Y dado que el rifle de Godrick no tenía silenciador, sus disparos debieron haber alertado a la mitad de los policías estatales y oficiales de policía del condado para ahora.
Necesitaban salir de aquí lo antes posible.
Jack caminó hacia Alex, agarrándolo por debajo del brazo y de la pierna, y lanzándolo sobre su hombro.
Guo hizo lo mismo con David.
Mirando a Godrick y a Kary, Jack asintió.
—Vamos.
No estamos muy lejos de la entrada del sendero.
Lleguemos al camión y salgamos de aquí antes de que esté lleno de fuerzas del orden.
—una vez más, Kary estuvo de acuerdo.
Yendo a un trote, los cuatro, cargando a los dos aliados inconscientes, se apresuraron a salir del bosque.
De vuelta en los vehículos, Jack y Guo cargaron a los dos durmientes en la parte trasera, antes de sentarse en sus asientos y salir a toda prisa con Kary.

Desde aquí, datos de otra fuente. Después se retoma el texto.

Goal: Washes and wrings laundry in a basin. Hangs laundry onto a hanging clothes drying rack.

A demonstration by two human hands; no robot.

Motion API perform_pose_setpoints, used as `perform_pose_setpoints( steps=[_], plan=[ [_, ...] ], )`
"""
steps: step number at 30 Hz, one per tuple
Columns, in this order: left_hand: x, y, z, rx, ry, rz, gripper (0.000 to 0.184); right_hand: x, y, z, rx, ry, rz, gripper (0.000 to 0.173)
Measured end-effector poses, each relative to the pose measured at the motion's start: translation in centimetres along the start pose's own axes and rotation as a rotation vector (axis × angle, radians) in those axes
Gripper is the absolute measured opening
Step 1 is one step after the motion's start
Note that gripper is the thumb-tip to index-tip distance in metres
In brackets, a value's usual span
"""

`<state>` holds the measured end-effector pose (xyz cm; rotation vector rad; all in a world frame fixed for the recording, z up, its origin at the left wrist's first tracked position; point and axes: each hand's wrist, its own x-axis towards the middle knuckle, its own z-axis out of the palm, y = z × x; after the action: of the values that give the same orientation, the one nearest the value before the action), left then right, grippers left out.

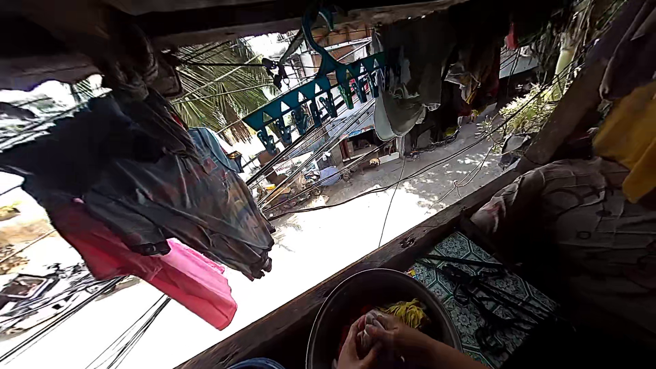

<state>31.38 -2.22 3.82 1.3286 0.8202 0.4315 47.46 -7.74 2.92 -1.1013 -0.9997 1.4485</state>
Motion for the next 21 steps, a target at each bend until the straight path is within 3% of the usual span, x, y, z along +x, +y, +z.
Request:
perform_pose_setpoints(
  steps=[3,5,8,10,16,21],
  plan=[
    [0.5,1.1,-0.4,-0.074,0.02,0.019,0.057,-0.1,-2.1,-1.4,-0.051,-0.24,-0.003,0.045],
    [0.9,2.5,-1.0,-0.012,-0.034,0.05,0.058,0.0,-4.3,-2.6,-0.267,-0.31,-0.026,0.05],
    [1.4,4.1,-2.3,0.242,-0.043,0.162,0.052,0.4,-8.1,-4.1,-0.744,-0.22,-0.045,0.039],
    [1.5,5.4,-3.1,0.34,-0.029,0.23,0.044,1.0,-9.9,-5.5,-0.879,-0.131,-0.09,0.031],
    [1.9,8.4,-3.7,0.489,-0.073,0.309,0.056,1.5,-16.1,-8.1,-0.742,-0.202,-0.155,0.03],
    [2.0,10.3,-2.6,0.641,-0.089,0.287,0.073,2.3,-20.0,-8.2,-0.489,-0.131,-0.269,0.017]
  ],
)
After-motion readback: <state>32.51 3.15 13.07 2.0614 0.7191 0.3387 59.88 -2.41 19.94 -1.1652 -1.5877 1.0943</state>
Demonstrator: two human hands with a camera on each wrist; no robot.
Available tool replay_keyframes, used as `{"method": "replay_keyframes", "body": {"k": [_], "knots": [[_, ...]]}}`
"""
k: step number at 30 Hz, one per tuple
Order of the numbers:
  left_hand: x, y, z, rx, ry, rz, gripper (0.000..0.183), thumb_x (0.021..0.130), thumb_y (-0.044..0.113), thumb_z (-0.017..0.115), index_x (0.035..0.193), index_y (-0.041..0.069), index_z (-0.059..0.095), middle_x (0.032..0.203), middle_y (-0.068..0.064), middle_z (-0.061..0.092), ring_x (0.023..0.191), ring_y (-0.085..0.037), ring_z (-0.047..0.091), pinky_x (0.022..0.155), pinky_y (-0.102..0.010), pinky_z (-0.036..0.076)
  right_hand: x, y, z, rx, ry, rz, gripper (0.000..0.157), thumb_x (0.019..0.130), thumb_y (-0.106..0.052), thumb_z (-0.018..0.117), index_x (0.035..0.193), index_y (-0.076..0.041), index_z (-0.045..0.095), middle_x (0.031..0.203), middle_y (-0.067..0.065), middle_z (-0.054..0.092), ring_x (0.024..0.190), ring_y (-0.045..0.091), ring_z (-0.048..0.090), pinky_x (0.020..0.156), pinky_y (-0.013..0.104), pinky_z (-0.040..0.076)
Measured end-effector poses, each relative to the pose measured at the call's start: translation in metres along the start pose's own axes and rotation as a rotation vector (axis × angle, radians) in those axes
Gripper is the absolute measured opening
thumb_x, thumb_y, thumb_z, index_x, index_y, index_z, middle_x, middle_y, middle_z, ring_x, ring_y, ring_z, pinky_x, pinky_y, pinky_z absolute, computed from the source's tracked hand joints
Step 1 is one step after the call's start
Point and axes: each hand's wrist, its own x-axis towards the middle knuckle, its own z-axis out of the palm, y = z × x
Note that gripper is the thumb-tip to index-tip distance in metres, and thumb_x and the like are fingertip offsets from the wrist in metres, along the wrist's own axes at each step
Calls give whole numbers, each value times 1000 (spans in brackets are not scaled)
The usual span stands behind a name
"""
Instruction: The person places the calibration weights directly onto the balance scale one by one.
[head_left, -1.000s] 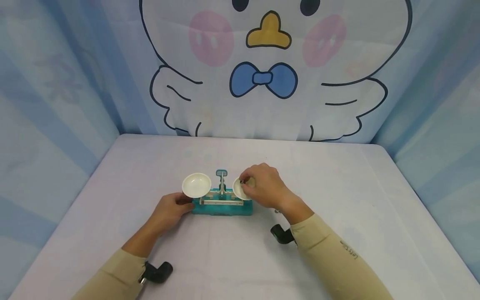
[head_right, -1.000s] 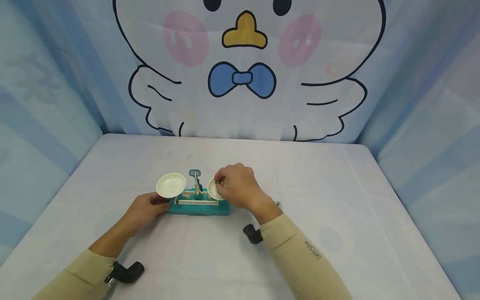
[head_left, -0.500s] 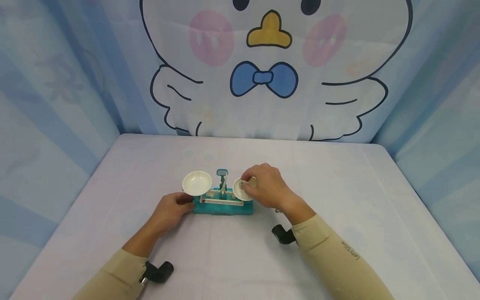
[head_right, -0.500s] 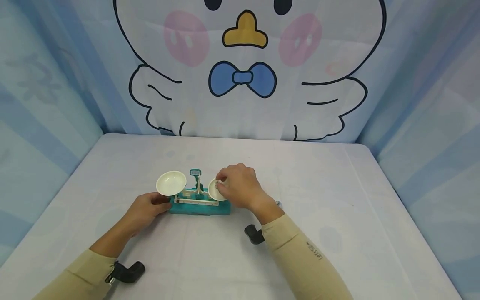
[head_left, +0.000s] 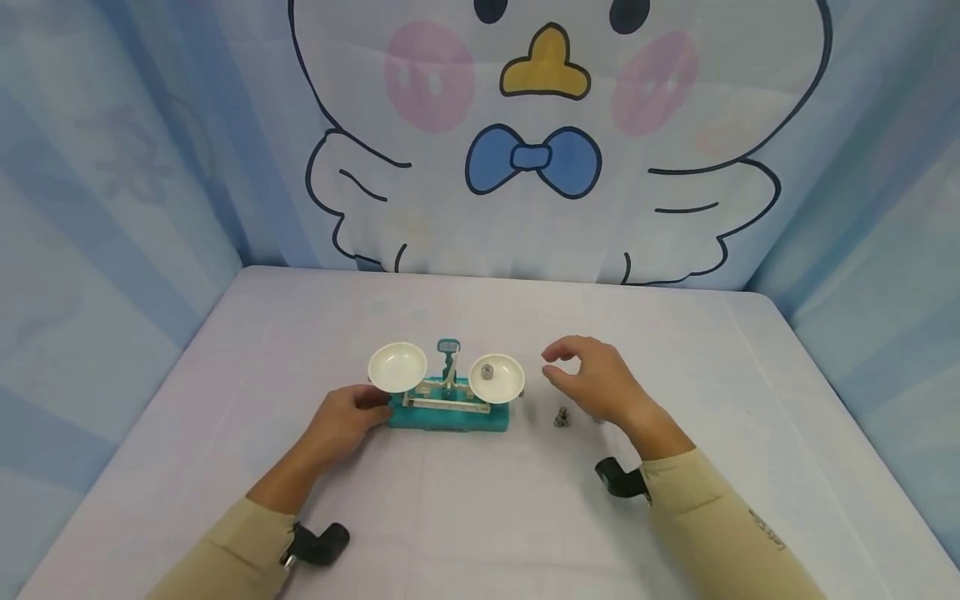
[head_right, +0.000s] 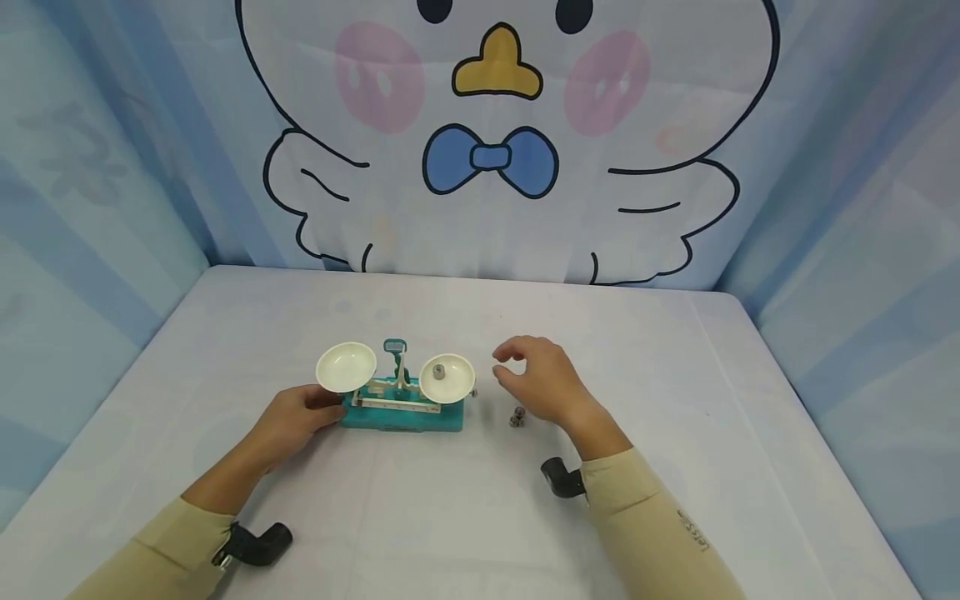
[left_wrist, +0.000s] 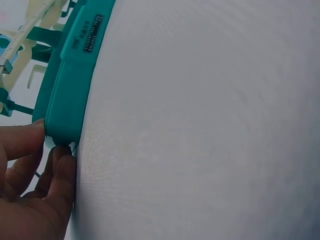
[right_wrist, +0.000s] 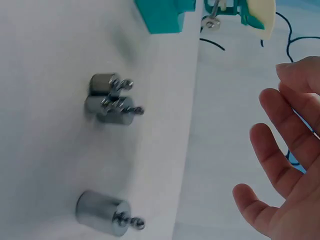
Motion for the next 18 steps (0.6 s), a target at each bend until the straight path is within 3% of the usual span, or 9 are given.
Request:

Godrick no quería quedarse atrás, así que en vez de ir a casa, los siguió.
Al principio había querido encontrar a su hermana, pero el anciano tenía razón.
Quedarse allí no era la mejor idea en este momento.
Si ella todavía estaba viva, la policía la encontraría al investigar los disparos.
—así que los siguió de vuelta fuera del bosque y los siguió en coche cuando se fueron.
Los siguió hasta el pequeño aeropuerto de la ciudad, e incluso hasta el hangar donde estacionaron.
Al ver la camioneta aparcada junto a ellos, Guo hizo un clic con la lengua.
Se apresuró hacia el joven americano, queriendo decirle que se fuera.
Pero de repente una SUV de la policía se detuvo detrás de la camioneta.
—Maldita sea —maldijo el asistente en silencio.